Corneal Transplantation in the Setting of Neurotrophic Keratopathy—Risks and Considerations
Etiology
DOI:
10.1007/s40135-017-0118-3
Publication Date:
2017-01-17T10:09:10Z
AUTHORS (2)
ABSTRACT
The aim of this study is to review diagnosis and clinical characteristics of neurotrophic keratitis and discuss both medical and surgical treatment options depending on disease severity. Management of NK depends upon identifying the severity and etiology of denervation and co-exiting ocular disorders. For active disease, the objective is to halt progression of melting, to provide structural support, and to prevent secondary infection. This can be accomplished through conjunctival flaps, amniotic membrane grafts, and tissue glue for small perforations. Surgery for visual restoration is best performed when the disease is quiescent. Full or partial thickness keratoplasty can be performed in conjunction with punctal occlusion, tarsorrhaphy, and amniotic membrane transplantation to aid in restoration of the ocular surface. Neurotrophic keratitis can lead to chronic epithelial breakdown, poor healing, and eventual stromal lysis. The underlying etiology should be recognized and treated.
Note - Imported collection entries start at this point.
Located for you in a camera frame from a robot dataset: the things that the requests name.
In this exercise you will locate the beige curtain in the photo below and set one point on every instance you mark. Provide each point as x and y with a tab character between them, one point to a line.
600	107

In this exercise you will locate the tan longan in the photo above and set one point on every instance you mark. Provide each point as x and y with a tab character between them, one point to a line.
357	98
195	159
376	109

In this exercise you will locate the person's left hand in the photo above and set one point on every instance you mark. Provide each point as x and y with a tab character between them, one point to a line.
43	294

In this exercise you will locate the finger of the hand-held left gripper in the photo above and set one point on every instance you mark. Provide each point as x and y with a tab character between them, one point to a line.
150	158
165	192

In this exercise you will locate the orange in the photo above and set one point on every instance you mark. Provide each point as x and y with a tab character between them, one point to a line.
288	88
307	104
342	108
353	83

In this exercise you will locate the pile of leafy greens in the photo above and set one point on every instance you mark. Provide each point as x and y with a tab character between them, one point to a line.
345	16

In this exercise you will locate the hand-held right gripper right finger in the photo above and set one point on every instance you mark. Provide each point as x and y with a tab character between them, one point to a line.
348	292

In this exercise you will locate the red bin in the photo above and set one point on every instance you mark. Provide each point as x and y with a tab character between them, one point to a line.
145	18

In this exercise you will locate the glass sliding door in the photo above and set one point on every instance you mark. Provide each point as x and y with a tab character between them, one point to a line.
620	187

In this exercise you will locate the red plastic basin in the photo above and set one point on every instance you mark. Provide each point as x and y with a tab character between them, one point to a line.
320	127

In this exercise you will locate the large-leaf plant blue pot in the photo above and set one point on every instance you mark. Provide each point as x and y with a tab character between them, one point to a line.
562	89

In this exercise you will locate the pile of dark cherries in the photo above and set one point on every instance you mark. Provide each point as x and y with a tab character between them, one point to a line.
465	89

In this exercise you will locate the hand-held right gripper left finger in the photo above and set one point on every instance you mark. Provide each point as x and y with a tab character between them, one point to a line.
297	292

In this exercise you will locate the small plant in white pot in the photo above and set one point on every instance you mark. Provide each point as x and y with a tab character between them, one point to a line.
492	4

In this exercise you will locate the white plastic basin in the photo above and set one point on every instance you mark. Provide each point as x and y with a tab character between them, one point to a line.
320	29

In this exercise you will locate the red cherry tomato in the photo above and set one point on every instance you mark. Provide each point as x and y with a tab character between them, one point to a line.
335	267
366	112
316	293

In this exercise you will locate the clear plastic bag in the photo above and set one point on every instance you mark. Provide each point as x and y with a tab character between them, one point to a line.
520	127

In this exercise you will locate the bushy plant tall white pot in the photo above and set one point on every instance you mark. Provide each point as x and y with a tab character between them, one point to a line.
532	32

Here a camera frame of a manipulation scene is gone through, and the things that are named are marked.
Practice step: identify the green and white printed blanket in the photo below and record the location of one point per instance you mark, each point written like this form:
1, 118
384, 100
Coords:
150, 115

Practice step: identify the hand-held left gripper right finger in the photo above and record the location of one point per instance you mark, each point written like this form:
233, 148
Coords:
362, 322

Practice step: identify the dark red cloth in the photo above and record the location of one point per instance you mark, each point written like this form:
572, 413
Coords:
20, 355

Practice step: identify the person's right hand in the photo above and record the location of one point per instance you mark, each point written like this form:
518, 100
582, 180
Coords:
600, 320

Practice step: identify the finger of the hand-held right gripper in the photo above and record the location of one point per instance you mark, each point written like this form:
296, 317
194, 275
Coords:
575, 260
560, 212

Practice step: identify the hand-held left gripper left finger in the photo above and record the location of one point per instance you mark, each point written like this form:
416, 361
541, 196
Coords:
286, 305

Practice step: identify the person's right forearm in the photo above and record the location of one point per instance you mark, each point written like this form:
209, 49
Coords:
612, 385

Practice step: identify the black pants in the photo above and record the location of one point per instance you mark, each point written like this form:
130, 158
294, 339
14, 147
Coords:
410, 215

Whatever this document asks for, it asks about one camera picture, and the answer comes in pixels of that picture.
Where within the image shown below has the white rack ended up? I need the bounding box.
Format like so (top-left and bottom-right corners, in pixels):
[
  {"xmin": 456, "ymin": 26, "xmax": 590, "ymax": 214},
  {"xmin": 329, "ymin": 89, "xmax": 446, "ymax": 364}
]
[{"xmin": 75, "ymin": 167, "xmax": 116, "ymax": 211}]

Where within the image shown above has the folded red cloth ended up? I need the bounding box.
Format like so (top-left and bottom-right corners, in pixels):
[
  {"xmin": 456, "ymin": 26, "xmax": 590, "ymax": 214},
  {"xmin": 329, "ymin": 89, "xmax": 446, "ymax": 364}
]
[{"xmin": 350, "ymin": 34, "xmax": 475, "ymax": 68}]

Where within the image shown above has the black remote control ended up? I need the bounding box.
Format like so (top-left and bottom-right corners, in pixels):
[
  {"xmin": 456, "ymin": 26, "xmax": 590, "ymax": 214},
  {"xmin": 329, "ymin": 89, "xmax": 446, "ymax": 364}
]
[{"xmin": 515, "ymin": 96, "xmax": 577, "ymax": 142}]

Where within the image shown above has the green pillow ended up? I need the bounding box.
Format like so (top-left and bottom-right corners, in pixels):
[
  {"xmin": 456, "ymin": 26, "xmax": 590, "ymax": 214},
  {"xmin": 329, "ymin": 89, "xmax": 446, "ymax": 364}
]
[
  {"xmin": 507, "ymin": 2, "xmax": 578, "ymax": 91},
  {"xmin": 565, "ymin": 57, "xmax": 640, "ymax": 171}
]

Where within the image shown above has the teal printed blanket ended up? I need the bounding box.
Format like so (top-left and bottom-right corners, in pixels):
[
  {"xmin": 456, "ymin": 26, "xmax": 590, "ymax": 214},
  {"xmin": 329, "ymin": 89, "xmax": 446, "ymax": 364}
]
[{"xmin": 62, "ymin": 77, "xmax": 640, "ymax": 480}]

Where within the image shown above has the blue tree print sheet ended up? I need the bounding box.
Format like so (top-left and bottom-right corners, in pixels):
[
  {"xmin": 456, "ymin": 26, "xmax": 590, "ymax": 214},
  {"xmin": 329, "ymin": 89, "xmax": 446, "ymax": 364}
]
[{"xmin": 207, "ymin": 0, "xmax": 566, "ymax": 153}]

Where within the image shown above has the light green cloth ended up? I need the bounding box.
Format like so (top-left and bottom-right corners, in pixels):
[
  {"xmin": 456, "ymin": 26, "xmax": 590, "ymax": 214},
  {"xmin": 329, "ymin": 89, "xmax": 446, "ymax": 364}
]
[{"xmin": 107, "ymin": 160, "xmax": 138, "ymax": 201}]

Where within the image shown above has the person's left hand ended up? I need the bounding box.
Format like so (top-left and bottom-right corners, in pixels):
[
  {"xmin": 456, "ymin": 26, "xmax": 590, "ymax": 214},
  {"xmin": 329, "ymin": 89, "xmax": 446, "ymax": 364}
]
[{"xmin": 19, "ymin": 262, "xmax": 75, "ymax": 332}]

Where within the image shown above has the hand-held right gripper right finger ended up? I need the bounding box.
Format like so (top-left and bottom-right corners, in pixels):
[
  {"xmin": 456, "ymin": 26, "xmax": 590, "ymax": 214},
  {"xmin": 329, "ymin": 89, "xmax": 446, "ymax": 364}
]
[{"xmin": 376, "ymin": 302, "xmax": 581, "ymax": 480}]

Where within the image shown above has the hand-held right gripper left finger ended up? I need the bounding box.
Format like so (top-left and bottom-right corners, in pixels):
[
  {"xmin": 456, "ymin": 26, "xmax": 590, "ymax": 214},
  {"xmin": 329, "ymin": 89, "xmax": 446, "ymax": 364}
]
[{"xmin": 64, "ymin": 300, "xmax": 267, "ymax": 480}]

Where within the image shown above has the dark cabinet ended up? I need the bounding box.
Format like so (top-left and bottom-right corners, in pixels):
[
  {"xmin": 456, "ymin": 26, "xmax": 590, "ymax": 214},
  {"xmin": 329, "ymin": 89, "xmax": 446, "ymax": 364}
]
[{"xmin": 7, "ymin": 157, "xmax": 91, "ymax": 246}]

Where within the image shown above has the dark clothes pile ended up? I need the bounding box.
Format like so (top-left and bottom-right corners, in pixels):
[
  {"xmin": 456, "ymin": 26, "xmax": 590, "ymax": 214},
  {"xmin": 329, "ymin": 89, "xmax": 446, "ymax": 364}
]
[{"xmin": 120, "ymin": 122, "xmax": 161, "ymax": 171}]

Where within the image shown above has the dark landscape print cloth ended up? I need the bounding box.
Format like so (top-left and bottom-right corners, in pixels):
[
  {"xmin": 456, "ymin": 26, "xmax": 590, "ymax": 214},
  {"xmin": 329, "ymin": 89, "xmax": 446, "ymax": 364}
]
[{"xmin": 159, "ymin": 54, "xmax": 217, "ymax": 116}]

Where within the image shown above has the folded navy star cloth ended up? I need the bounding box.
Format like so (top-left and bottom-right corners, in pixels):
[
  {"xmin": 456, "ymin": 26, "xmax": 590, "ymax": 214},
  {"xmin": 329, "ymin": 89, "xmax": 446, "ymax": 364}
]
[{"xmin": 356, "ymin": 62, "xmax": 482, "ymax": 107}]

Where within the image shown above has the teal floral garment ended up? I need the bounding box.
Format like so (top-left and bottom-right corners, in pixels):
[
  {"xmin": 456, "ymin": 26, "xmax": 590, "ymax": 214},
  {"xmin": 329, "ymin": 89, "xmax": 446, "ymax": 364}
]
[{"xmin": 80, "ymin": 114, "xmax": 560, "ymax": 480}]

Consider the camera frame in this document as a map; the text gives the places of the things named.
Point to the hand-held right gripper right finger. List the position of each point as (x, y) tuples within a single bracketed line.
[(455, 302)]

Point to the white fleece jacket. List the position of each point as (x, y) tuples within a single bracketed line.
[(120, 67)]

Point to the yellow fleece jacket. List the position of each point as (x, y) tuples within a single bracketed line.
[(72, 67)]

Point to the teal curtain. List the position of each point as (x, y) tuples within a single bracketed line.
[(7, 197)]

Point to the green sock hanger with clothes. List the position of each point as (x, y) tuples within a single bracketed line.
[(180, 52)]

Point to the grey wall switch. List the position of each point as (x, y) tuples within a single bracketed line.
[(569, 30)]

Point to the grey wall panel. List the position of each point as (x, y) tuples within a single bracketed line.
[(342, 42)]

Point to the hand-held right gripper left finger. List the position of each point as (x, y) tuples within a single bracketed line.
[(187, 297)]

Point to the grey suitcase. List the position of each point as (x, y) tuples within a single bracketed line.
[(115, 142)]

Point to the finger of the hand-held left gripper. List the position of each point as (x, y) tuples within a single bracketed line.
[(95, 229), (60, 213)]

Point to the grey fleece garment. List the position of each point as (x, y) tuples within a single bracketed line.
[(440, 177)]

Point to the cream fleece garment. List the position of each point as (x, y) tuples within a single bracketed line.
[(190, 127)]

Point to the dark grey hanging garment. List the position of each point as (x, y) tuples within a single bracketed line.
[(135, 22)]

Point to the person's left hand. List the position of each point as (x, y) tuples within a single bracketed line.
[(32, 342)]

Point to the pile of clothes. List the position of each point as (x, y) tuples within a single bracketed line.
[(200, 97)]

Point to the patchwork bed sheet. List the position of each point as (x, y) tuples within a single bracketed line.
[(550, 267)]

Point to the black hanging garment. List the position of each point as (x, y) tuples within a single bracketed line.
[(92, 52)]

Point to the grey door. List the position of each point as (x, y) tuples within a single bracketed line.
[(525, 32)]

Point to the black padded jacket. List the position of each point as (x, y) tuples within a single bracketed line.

Medical treatments should be initiated first, and if appropriate, escalated to surgical intervention to first restore globe integrity in active disease. In quiescent disease, if keratoplasty is needed, the ocular surface should be optimized, and inflammation should be controlled prior to surgery. Close follow-up to maintain the health of the ocular surface is vital to graft survival and success. Future research should focus on studying how graft survival is impacted by adjunctive therapy during or following surgical intervention for NK.